◆ EXERCISE DATA:
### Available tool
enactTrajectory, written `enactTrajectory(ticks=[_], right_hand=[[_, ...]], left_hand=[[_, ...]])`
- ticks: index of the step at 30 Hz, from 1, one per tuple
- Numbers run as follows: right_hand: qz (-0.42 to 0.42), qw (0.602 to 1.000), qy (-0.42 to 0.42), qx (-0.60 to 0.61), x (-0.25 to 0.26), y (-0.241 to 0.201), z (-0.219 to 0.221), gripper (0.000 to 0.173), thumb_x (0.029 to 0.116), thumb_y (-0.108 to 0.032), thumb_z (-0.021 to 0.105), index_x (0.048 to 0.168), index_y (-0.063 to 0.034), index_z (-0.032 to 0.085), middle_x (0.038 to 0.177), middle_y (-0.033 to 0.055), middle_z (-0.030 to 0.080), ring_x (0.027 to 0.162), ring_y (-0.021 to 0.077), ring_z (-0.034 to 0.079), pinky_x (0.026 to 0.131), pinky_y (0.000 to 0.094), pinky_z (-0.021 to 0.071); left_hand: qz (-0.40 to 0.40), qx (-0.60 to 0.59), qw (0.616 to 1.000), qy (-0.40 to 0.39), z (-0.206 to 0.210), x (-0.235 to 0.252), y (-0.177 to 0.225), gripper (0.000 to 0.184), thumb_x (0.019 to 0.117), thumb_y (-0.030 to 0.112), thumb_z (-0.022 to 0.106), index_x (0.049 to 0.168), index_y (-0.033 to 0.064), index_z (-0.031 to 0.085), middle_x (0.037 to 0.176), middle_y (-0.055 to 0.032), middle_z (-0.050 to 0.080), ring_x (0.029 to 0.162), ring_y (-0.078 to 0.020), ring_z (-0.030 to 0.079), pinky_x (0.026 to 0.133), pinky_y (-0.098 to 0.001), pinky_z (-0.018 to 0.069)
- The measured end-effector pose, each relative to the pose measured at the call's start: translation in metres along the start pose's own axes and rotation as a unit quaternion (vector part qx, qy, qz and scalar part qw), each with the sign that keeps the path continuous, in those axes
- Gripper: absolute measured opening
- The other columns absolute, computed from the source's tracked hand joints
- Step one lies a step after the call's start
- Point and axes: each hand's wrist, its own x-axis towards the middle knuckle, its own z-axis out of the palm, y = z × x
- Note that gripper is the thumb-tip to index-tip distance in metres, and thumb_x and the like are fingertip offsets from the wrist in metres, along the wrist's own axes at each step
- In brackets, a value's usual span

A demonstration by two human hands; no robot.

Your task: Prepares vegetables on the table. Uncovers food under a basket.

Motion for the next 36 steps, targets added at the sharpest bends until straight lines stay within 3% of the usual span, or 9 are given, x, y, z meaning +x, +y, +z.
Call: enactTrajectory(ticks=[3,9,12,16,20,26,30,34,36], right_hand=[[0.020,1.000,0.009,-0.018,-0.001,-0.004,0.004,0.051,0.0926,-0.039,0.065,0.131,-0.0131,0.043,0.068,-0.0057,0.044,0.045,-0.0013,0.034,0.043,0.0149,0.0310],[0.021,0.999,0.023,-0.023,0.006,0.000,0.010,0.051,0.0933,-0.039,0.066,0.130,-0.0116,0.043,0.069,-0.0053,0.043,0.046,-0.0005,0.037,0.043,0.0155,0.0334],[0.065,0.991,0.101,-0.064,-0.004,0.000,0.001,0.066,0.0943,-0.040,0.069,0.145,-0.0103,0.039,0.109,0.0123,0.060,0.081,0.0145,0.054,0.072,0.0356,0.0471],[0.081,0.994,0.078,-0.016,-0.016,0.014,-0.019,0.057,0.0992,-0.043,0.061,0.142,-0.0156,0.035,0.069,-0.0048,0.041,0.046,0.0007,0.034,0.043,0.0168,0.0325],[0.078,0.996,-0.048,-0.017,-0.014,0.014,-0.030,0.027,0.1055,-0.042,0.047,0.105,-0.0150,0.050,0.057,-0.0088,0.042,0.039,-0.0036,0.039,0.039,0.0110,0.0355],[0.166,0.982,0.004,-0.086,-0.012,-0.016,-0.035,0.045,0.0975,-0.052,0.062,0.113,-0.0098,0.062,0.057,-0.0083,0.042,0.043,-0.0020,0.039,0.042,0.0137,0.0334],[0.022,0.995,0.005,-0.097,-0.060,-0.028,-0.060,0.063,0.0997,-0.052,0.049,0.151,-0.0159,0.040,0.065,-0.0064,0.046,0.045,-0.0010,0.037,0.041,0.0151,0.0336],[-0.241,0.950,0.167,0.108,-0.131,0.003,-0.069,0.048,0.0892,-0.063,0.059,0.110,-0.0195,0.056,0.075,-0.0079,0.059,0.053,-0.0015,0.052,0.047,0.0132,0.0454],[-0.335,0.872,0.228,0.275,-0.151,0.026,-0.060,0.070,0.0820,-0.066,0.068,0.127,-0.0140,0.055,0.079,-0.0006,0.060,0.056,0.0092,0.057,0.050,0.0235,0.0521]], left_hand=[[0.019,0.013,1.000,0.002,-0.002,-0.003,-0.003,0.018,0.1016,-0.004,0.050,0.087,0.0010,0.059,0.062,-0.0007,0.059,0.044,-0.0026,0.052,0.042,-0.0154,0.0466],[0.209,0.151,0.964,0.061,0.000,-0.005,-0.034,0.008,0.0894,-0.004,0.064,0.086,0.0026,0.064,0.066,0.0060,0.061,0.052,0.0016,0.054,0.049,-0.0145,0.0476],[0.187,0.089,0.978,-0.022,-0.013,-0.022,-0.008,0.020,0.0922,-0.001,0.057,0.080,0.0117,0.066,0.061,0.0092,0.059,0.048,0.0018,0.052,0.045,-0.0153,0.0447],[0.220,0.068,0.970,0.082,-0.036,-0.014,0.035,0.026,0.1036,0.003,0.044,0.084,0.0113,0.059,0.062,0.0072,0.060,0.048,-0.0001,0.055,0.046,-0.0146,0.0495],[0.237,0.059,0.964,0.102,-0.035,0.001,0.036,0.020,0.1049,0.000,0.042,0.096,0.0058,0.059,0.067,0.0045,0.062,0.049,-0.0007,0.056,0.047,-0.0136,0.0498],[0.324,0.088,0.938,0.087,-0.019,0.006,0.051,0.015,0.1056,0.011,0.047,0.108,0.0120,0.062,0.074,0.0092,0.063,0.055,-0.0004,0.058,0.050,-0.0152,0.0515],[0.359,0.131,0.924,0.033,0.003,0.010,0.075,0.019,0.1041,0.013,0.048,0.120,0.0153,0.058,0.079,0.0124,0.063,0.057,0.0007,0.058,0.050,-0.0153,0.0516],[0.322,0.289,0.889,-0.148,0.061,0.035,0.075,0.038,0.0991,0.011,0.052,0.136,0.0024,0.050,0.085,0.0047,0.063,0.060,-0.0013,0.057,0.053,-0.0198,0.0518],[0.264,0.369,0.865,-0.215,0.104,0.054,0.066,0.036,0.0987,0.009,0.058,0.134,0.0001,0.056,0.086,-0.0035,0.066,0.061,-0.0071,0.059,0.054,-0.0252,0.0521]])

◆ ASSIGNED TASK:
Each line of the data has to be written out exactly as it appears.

◆ YOUR RESPONSE:
### Available tool
enactTrajectory, written `enactTrajectory(ticks=[_], right_hand=[[_, ...]], left_hand=[[_, ...]])`
- ticks: index of the step at 30 Hz, from 1, one per tuple
- Numbers run as follows: right_hand: qz (-0.42 to 0.42), qw (0.602 to 1.000), qy (-0.42 to 0.42), qx (-0.60 to 0.61), x (-0.25 to 0.26), y (-0.241 to 0.201), z (-0.219 to 0.221), gripper (0.000 to 0.173), thumb_x (0.029 to 0.116), thumb_y (-0.108 to 0.032), thumb_z (-0.021 to 0.105), index_x (0.048 to 0.168), index_y (-0.063 to 0.034), index_z (-0.032 to 0.085), middle_x (0.038 to 0.177), middle_y (-0.033 to 0.055), middle_z (-0.030 to 0.080), ring_x (0.027 to 0.162), ring_y (-0.021 to 0.077), ring_z (-0.034 to 0.079), pinky_x (0.026 to 0.131), pinky_y (0.000 to 0.094), pinky_z (-0.021 to 0.071); left_hand: qz (-0.40 to 0.40), qx (-0.60 to 0.59), qw (0.616 to 1.000), qy (-0.40 to 0.39), z (-0.206 to 0.210), x (-0.235 to 0.252), y (-0.177 to 0.225), gripper (0.000 to 0.184), thumb_x (0.019 to 0.117), thumb_y (-0.030 to 0.112), thumb_z (-0.022 to 0.106), index_x (0.049 to 0.168), index_y (-0.033 to 0.064), index_z (-0.031 to 0.085), middle_x (0.037 to 0.176), middle_y (-0.055 to 0.032), middle_z (-0.050 to 0.080), ring_x (0.029 to 0.162), ring_y (-0.078 to 0.020), ring_z (-0.030 to 0.079), pinky_x (0.026 to 0.133), pinky_y (-0.098 to 0.001), pinky_z (-0.018 to 0.069)
- The measured end-effector pose, each relative to the pose measured at the call's start: translation in metres along the start pose's own axes and rotation as a unit quaternion (vector part qx, qy, qz and scalar part qw), each with the sign that keeps the path continuous, in those axes
- Gripper: absolute measured opening
- The other columns absolute, computed from the source's tracked hand joints
- Step one lies a step after the call's start
- Point and axes: each hand's wrist, its own x-axis towards the middle knuckle, its own z-axis out of the palm, y = z × x
- Note that gripper is the thumb-tip to index-tip distance in metres, and thumb_x and the like are fingertip offsets from the wrist in metres, along the wrist's own axes at each step
- In brackets, a value's usual span

A demonstration by two human hands; no robot.

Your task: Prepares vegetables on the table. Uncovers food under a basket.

Motion for the next 36 steps, targets added at the sharpest bends until straight lines stay within 3% of the usual span, or 9 are given, x, y, z meaning +x, +y, +z.
Call: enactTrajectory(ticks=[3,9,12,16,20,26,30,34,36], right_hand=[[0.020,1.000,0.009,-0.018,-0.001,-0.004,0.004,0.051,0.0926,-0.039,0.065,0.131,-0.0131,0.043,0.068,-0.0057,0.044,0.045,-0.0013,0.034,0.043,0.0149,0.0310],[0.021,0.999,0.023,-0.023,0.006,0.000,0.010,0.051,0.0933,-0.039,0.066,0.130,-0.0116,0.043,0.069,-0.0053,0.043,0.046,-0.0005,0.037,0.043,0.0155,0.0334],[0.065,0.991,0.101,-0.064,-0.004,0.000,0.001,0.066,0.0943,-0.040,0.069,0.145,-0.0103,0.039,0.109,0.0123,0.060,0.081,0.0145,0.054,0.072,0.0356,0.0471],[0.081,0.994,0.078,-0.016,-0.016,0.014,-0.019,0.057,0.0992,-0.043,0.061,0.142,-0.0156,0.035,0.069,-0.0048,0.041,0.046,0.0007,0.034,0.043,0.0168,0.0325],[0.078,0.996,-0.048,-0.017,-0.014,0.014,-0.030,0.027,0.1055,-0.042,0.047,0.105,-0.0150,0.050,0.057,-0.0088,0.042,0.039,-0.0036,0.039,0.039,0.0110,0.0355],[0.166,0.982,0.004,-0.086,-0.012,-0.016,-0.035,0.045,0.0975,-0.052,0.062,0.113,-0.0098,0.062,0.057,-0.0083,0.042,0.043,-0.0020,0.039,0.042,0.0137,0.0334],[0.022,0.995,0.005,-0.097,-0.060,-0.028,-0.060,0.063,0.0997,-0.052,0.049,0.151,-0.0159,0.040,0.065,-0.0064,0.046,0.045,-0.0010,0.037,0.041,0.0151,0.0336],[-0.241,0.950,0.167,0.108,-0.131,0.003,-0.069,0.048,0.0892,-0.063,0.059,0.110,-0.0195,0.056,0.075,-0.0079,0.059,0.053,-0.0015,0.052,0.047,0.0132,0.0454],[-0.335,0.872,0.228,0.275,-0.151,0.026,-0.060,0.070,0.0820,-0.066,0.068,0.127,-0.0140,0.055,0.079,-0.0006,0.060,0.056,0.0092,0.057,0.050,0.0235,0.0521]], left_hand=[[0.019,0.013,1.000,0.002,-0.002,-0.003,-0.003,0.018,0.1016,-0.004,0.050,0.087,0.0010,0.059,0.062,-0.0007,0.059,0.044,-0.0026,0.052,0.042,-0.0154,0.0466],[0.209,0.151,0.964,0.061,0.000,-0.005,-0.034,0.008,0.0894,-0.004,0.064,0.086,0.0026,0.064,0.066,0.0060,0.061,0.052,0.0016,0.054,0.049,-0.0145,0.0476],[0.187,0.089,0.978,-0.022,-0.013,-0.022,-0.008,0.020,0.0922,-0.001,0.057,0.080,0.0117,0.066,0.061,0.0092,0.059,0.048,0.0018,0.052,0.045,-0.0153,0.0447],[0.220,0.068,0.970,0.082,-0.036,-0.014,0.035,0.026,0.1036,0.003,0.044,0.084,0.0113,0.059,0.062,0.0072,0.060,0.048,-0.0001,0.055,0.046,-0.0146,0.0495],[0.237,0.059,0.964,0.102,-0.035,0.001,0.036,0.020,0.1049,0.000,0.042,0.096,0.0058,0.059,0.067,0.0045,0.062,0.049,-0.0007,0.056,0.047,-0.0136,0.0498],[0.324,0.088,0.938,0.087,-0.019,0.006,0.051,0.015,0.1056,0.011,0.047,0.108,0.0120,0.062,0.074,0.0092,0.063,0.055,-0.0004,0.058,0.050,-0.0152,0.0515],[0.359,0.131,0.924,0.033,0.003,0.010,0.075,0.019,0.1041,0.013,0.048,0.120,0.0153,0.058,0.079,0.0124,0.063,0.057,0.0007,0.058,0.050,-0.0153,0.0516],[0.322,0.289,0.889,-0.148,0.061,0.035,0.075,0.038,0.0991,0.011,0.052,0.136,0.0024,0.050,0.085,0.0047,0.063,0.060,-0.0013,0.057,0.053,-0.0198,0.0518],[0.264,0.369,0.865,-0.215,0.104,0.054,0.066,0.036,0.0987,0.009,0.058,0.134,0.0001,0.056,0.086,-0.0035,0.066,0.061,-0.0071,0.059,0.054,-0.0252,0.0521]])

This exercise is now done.